*Activity*:
Your copy should match the listing below exactly, except that it holds no images.
Available data below:
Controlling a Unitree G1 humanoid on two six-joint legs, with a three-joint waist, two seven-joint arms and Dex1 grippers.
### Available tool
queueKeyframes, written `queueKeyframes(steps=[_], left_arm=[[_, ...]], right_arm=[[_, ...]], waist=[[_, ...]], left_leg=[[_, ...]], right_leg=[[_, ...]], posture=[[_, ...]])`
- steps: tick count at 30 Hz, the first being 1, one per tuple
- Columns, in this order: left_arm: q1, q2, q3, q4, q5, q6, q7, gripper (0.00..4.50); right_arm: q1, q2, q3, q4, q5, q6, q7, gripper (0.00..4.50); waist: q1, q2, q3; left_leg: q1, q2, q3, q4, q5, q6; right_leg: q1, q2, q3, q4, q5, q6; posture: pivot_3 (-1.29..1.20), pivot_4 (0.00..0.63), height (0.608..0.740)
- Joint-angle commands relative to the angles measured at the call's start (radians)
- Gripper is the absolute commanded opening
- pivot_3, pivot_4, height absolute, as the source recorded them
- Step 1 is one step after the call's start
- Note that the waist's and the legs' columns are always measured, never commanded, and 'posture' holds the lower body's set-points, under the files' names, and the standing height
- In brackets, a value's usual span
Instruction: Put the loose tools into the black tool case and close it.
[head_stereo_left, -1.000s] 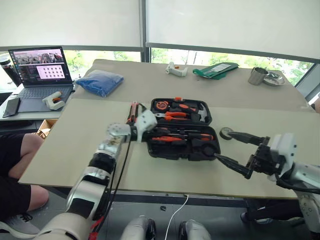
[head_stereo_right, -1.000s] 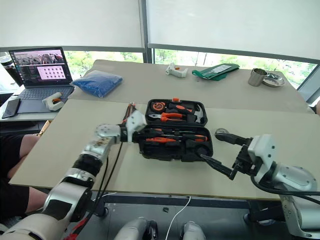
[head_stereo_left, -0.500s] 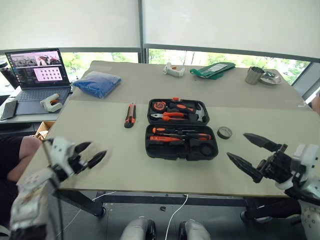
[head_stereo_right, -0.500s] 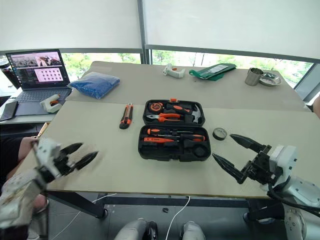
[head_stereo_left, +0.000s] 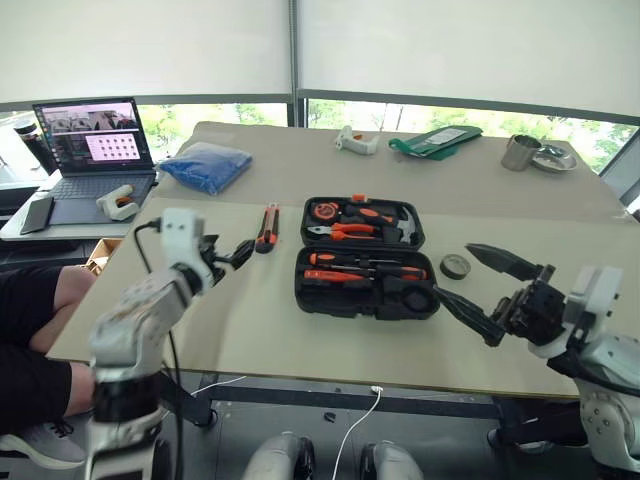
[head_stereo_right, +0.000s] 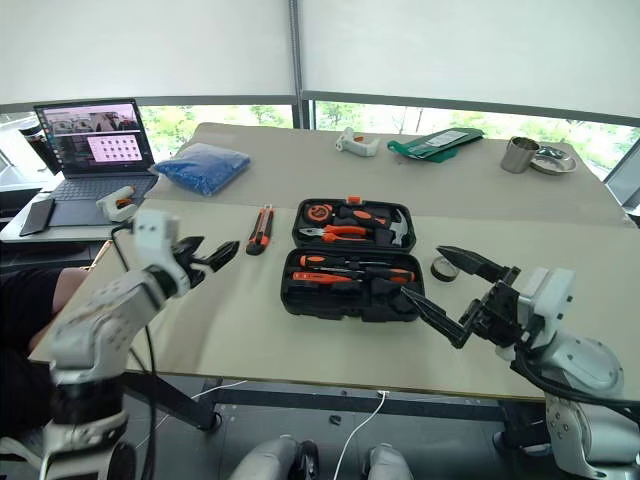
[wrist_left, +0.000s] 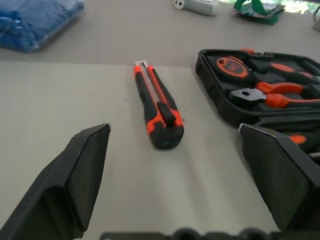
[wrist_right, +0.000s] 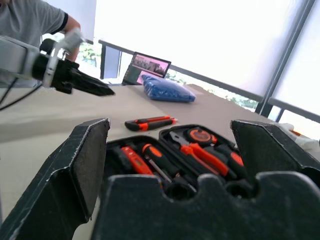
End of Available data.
*Result of this task*:
Controlling a Unitree G1 humanoid on two six-joint legs, with a three-joint waist, two seven-joint arms and Dex1 grippers.
### Available tool
queueKeyframes, written `queueKeyframes(steps=[_], left_arm=[[_, ...]], right_arm=[[_, ...]], waist=[[_, ...]], left_leg=[[_, ...]], right_leg=[[_, ...]], posture=[[_, ...]])`
- steps: tick count at 30 Hz, the first being 1, one per tuple
- Columns, in this order: left_arm: q1, q2, q3, q4, q5, q6, q7, gripper (0.00..4.50); right_arm: q1, q2, q3, q4, q5, q6, q7, gripper (0.00..4.50); waist: q1, q2, q3; left_leg: q1, q2, q3, q4, q5, q6; right_leg: q1, q2, q3, q4, q5, q6; posture: pivot_3 (-1.29..1.20), pivot_4 (0.00..0.63), height (0.608..0.740)
- Joint-angle commands relative to the angles measured at the call's start (radians)
- Gripper is the absolute commanded opening
- pivot_3, pivot_4, height absolute, as the source recorded them
- Step 1 is one step after the call's start
- Note that the waist's and the legs' columns are always measured, never commanded, and 'posture' holds the lower body's set-points, under the files' names, and the standing height
- In brackets, a value's usual span
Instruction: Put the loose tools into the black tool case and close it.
[head_stereo_left, -1.000s] 
[head_stereo_right, -1.000s] 
[head_stereo_left, -0.500s] 
[head_stereo_right, -0.500s] 
[head_stereo_left, +0.000s] 
[head_stereo_right, +0.000s] 
[wrist_left, +0.000s] 
[wrist_right, +0.000s] 

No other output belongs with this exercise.